● TASK PROMPT
Look through the data below for the line with "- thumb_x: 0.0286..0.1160" and the line with "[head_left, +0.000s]", then output those two and all lines in between, exactly as written.

[Dataset records]
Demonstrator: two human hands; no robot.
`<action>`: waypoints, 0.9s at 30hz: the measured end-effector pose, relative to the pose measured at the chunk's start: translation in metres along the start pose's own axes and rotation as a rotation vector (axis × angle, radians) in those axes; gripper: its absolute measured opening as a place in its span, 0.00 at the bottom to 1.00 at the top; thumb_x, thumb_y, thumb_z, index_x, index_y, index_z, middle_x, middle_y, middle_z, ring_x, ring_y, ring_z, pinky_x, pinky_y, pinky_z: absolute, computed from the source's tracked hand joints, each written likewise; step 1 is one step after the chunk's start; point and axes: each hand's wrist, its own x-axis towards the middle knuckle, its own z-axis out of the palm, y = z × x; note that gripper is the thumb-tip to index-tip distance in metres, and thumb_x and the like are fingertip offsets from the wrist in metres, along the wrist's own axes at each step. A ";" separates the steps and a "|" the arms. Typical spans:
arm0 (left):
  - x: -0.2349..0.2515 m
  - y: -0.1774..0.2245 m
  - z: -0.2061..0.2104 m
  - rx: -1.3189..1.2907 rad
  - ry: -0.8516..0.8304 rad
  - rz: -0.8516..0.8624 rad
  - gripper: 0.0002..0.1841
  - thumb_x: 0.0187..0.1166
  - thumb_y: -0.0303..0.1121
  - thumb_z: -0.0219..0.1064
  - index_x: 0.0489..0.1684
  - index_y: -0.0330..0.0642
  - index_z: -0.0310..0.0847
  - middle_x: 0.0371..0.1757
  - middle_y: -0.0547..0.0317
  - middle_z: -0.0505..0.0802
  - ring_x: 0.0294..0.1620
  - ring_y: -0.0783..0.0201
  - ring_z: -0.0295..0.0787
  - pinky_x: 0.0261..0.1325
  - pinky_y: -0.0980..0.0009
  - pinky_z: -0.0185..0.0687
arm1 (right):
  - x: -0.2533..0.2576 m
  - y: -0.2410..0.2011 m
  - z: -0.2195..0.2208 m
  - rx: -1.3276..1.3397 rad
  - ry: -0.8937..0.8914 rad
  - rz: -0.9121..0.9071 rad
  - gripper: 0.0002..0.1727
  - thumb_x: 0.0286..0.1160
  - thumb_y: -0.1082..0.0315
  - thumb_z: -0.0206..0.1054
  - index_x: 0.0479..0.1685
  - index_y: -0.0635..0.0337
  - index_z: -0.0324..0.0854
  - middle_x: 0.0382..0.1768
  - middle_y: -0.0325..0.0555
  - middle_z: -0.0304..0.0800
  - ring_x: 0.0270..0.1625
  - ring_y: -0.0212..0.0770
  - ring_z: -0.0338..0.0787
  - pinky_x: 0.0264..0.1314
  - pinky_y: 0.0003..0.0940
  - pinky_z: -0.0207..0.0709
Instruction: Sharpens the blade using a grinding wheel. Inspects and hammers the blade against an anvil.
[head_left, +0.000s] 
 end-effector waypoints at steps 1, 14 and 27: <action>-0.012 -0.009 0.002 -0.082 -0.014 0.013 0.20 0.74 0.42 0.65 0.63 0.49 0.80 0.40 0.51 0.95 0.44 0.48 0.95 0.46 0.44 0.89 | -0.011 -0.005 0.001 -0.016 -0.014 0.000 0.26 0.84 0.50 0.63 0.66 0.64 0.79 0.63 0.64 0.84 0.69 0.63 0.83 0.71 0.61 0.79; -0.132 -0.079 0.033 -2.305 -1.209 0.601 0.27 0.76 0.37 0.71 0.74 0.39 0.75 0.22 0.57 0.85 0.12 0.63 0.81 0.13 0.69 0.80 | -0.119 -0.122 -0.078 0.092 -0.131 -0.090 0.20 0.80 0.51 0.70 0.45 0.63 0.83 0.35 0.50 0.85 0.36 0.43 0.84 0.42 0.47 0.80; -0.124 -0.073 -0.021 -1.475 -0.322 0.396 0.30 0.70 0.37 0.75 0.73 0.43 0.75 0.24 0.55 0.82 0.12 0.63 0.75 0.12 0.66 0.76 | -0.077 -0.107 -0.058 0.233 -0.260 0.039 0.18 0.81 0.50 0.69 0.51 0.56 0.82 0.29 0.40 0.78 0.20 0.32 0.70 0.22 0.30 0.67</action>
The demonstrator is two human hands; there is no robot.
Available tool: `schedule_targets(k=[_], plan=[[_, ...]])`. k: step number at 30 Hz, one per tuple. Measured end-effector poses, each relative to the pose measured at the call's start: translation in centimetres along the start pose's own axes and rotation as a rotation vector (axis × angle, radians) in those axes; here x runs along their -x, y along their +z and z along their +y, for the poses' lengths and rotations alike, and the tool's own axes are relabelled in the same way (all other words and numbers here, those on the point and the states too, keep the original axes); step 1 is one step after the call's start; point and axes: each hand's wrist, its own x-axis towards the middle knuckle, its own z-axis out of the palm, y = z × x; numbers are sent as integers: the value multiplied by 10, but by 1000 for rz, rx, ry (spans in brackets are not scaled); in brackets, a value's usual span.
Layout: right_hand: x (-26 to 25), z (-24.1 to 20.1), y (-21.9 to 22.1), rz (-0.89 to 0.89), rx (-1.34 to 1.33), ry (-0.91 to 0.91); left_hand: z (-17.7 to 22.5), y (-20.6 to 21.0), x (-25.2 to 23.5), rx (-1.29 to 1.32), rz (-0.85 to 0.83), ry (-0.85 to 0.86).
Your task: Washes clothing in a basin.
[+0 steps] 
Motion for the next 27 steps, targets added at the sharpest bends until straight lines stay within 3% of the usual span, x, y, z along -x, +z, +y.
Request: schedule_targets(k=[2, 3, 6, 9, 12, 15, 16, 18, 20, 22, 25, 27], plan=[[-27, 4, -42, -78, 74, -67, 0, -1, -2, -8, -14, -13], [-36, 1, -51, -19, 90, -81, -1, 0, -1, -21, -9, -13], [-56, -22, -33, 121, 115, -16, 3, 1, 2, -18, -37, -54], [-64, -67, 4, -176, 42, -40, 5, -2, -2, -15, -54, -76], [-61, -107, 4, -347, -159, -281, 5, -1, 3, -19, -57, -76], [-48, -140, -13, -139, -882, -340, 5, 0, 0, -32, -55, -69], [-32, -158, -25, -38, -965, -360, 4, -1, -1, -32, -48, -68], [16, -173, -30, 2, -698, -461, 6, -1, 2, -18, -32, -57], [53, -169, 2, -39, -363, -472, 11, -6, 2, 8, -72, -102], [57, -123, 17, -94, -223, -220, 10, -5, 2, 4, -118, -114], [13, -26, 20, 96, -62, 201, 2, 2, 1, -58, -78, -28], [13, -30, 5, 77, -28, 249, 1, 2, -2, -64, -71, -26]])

● SOLUTION TO THE PROBLEM
  - thumb_x: 0.0286..0.1160
  - thumb_y: -0.1082..0.0315
  - thumb_z: -0.0206..0.1054
  - index_x: 0.0479..0.1685
  - index_y: -0.0635..0.0337
  - index_z: -0.0324..0.0854
  - middle_x: 0.0382..0.1768
  - middle_y: -0.0325..0.0555
  - middle_z: -0.0304..0.0800
  - ring_x: 0.0270..0.1625
  - ring_y: -0.0212..0.0770
  - ring_z: -0.0338..0.0787
  - pinky_x: 0.0264..0.1314
  - pinky_y: 0.0003..0.0940
  - pinky_z: -0.0207..0.0709
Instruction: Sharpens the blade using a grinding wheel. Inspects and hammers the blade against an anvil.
[head_left, +0.000s] 

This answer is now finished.